“Science tolerates errors, Bayescraft does not. Nobel laureate Robert Aumann, who first proved that Bayesians with the same priors cannot agree to disagree, is a believing Orthodox Jew.”
I think there’s a larger problem here. You can obviously make a great deal of progress by working with existing bodies of knowledge, but when some fundamental assumption breaks down, you start making nonsensical predictions if you can’t get rid of that assumption gracefully. Aumann learned Science, and Science worked extremely well when applied to probability theory, but because Aumann didn’t ask “what is the general principle underlying Science, if you move into an environment without a long history of scientific thought?”, he didn’t derive principles which could also be applied to religion, and so he remained Jewish. The same thing, I dare say, will probably happen to Bayescraft if it’s ever popularized. Bayescraft will work better than Science, across a larger variety of situations. But no textbook could possibly cover every situation- at some point, the rules of Bayescraft will break down, at least from the reader’s perspective (you list an example at http://lesswrong.com/lw/nc/newcombs_problem_and_regret_of_rationality/). If you don’t have a deeper motivation or system underlying Bayescraft, you won’t be able to regenerate the algorithms and work around the error. It’s Feynman’s cargo cult science, applied to Science itself.

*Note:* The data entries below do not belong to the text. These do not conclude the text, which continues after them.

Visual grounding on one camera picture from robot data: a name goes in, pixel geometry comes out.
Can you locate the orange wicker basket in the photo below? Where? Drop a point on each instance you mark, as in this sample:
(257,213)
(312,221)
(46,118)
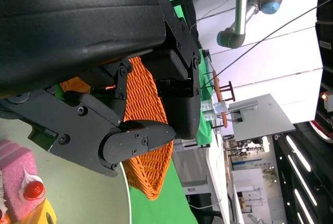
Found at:
(145,99)

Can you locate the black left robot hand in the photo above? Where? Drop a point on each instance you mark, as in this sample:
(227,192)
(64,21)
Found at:
(78,26)

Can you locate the silver blue industrial robot arm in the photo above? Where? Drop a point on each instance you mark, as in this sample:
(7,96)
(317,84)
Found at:
(240,18)

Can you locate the magenta cake with cherry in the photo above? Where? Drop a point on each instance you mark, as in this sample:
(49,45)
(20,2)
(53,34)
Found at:
(15,172)

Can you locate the grey-green bowl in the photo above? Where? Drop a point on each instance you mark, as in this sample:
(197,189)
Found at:
(78,187)

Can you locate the green tablecloth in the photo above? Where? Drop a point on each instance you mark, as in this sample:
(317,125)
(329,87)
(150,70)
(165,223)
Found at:
(161,203)

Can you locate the grey monitor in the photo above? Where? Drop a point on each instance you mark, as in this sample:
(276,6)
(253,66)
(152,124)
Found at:
(262,120)

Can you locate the yellow layered cake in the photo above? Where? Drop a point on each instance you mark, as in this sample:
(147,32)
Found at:
(39,213)

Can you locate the brown wooden chair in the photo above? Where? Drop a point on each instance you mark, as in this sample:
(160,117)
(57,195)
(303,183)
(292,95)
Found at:
(221,96)

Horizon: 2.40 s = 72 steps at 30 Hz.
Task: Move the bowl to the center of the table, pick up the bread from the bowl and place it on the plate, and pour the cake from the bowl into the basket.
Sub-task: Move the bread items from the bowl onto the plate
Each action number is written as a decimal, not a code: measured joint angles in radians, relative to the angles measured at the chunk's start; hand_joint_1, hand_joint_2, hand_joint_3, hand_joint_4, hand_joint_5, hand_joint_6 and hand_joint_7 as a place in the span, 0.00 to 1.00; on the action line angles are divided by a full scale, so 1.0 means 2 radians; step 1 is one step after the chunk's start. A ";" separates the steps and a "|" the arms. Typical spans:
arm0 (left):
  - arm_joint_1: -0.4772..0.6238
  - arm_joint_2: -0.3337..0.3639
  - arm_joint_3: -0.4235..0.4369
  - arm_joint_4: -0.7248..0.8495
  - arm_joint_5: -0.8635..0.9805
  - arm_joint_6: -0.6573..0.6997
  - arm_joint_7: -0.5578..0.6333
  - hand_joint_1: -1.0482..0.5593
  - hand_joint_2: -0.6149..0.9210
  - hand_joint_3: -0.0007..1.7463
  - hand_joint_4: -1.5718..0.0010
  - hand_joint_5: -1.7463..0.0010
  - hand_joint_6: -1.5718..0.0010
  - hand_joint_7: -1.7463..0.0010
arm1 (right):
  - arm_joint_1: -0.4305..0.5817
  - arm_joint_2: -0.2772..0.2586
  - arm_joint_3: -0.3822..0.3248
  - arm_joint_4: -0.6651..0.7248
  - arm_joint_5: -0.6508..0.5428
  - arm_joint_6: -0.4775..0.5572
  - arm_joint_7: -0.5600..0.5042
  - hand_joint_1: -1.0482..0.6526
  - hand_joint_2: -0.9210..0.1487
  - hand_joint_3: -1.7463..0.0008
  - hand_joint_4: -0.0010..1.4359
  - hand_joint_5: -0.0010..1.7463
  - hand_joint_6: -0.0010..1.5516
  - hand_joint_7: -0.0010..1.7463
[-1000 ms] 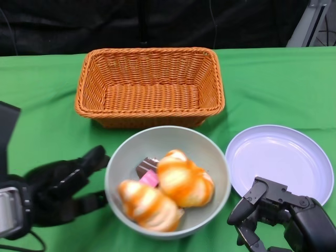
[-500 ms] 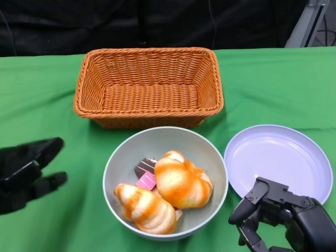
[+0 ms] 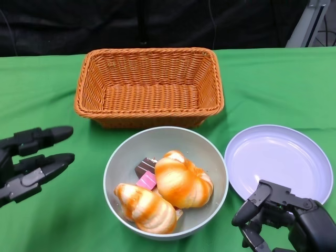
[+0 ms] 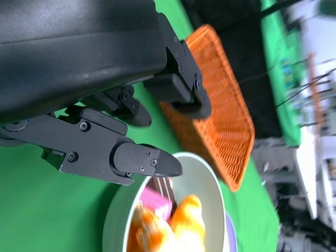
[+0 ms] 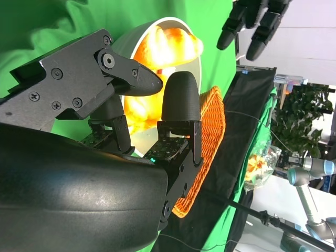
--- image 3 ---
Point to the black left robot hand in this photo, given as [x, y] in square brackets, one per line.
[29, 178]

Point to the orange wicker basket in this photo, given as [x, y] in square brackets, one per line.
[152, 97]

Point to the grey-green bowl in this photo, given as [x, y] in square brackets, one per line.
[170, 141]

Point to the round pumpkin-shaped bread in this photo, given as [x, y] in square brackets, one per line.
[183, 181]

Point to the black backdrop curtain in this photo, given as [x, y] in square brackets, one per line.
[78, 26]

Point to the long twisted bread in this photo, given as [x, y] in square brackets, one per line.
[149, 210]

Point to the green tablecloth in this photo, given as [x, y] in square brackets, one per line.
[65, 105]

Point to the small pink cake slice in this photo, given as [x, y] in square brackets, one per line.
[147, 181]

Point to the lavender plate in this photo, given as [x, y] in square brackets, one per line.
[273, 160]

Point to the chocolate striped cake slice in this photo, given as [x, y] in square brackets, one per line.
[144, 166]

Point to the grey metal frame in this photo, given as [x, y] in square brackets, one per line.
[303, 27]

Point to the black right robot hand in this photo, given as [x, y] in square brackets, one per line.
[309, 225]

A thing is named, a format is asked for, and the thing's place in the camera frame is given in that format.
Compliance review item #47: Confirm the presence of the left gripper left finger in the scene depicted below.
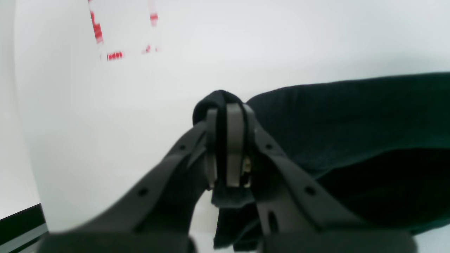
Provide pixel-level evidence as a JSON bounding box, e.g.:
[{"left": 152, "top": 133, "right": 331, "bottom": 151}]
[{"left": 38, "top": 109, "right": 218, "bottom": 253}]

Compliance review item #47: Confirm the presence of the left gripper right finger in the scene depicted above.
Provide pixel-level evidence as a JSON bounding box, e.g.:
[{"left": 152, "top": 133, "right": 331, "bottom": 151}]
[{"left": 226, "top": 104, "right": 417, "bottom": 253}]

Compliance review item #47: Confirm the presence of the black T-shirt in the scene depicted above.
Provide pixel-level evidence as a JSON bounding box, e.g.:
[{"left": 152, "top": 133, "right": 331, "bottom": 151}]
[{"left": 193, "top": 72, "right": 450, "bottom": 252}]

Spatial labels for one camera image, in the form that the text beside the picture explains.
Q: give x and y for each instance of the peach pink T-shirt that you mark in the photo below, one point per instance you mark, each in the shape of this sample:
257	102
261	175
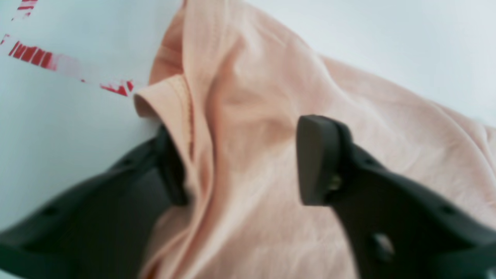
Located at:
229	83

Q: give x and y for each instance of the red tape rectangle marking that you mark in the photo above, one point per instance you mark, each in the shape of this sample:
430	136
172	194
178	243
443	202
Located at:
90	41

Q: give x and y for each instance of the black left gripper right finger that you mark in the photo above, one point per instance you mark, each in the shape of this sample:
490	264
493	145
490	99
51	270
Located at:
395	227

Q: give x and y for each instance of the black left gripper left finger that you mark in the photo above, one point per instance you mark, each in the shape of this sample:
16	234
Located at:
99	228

“IIRC, Einstein wasn’t the first to try to develop a curvature theory of gravity. Riemann himself apparently tried. And, IIRC, Einstein was one of Riemann’s students. Einstein brought to the table the whole thing about having to deal with spacetime rather than space.”

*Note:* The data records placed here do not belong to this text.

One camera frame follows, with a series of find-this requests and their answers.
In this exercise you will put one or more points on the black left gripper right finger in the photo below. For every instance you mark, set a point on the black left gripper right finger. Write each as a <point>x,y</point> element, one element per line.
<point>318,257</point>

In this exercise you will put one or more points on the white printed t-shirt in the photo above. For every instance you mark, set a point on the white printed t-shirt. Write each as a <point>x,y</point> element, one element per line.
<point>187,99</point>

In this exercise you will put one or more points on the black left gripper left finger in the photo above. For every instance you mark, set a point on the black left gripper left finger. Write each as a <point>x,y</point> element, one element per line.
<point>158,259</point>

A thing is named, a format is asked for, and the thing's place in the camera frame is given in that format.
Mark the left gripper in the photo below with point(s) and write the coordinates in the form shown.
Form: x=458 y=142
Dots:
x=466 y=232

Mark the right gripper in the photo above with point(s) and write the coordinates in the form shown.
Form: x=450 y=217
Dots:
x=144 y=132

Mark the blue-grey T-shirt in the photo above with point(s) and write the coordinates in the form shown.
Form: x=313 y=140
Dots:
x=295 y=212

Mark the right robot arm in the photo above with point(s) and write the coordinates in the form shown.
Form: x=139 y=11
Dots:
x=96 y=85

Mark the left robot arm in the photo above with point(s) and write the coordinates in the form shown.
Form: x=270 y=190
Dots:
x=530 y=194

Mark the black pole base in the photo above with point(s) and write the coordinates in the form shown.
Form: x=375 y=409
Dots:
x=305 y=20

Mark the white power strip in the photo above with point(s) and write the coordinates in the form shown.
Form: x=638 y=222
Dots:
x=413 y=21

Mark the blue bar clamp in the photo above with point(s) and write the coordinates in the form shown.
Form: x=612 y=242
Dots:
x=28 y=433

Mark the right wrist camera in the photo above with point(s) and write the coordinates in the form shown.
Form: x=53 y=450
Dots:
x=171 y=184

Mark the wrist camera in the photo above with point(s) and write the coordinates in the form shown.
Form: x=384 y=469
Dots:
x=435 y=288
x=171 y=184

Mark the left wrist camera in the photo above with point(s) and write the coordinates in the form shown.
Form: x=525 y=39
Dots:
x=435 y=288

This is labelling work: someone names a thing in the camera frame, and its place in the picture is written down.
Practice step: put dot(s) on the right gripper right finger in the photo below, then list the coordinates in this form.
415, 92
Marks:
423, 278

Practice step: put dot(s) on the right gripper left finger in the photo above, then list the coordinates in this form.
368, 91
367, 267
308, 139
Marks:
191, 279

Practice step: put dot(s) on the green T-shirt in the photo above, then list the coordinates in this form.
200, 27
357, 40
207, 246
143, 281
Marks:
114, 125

Riemann died in 1866, Einstein was born in 1879. Riemann was a mathematician: he developed the math of differential geometry, among a great deal of other things, so a lot of stuff is named after him. Einstein applied Riemann’s geometry to the physical universe. So far as I know, none of the early non-Euclidean geometry people thought that their geometries might be applicable in reality. The first theorems of hyperbolic geometry were produced in an attempt to create a contradiction and so prove Euclid’s fifth postulate.

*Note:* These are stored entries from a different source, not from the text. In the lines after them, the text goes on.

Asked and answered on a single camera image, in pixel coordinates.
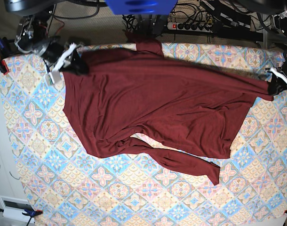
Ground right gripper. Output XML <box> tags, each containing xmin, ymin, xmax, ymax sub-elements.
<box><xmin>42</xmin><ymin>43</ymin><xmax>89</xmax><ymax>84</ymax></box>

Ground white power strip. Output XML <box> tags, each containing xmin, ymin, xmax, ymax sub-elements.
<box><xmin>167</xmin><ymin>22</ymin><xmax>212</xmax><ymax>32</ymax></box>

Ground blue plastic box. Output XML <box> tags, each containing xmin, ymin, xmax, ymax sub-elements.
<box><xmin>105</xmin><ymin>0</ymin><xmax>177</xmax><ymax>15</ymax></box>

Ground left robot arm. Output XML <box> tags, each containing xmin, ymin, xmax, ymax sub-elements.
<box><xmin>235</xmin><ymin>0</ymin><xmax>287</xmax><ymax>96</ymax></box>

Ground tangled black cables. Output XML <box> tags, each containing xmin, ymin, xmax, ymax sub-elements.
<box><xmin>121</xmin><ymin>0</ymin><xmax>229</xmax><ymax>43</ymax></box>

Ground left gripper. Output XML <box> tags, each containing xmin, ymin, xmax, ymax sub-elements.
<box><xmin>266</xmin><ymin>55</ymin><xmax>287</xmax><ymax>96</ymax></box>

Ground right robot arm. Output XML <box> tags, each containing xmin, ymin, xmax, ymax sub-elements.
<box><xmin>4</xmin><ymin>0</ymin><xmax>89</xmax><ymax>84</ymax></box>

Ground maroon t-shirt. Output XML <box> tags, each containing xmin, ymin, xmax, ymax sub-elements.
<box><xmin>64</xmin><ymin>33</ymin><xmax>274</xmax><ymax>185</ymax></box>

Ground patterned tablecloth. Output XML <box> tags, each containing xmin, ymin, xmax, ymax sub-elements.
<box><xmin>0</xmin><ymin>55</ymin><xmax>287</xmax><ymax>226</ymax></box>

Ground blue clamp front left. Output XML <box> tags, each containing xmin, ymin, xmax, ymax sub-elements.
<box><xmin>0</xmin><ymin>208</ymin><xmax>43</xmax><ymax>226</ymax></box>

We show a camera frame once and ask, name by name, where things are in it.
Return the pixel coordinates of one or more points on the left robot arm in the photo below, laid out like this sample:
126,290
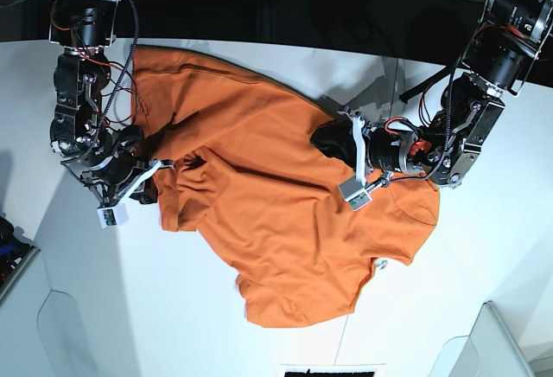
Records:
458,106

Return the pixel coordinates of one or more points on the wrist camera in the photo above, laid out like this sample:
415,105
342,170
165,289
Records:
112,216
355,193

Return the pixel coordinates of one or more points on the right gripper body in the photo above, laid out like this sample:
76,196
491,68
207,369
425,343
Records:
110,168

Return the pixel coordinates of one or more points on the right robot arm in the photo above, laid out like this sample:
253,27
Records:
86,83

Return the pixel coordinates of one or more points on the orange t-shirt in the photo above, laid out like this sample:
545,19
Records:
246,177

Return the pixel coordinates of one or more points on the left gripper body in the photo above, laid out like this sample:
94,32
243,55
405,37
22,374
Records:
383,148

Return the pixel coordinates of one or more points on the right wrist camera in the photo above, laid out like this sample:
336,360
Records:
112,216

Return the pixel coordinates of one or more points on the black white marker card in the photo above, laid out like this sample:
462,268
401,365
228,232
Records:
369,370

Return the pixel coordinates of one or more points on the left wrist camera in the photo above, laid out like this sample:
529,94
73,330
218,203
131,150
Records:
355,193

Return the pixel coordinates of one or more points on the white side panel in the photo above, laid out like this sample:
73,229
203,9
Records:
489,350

“I disagree strongly with the suggestion Einstein was a proponent of MWI. In fact, the overemphasis on deduction (defined here as induction from few au priors) caused him to waste the remaining 2⁄3 of his life attempting to disprove quantum phenomena, no?”
I have to find an actual physicist to discuss this with, but there appears to be nothing wrong with Einstein’s quest for a unified theory; he simply didn’t have the prerequisite information of QM at the time (Feynman, Dyson, etc. didn’t develop renormalization until the 1940s). MWI wasn’t proposed until several years after Einstein’s death.
“A willingness to reconsider his assumptions, an openness to new explanations, and an abiding belief that hypotheses should always be tested against the data—and discarded if they were found wanting.”
Plenty of scientists have these, and many of them make significant discoveries in their fields. But what was it about Einstein that let him discover, not one, but two of the fundamental theories of physics?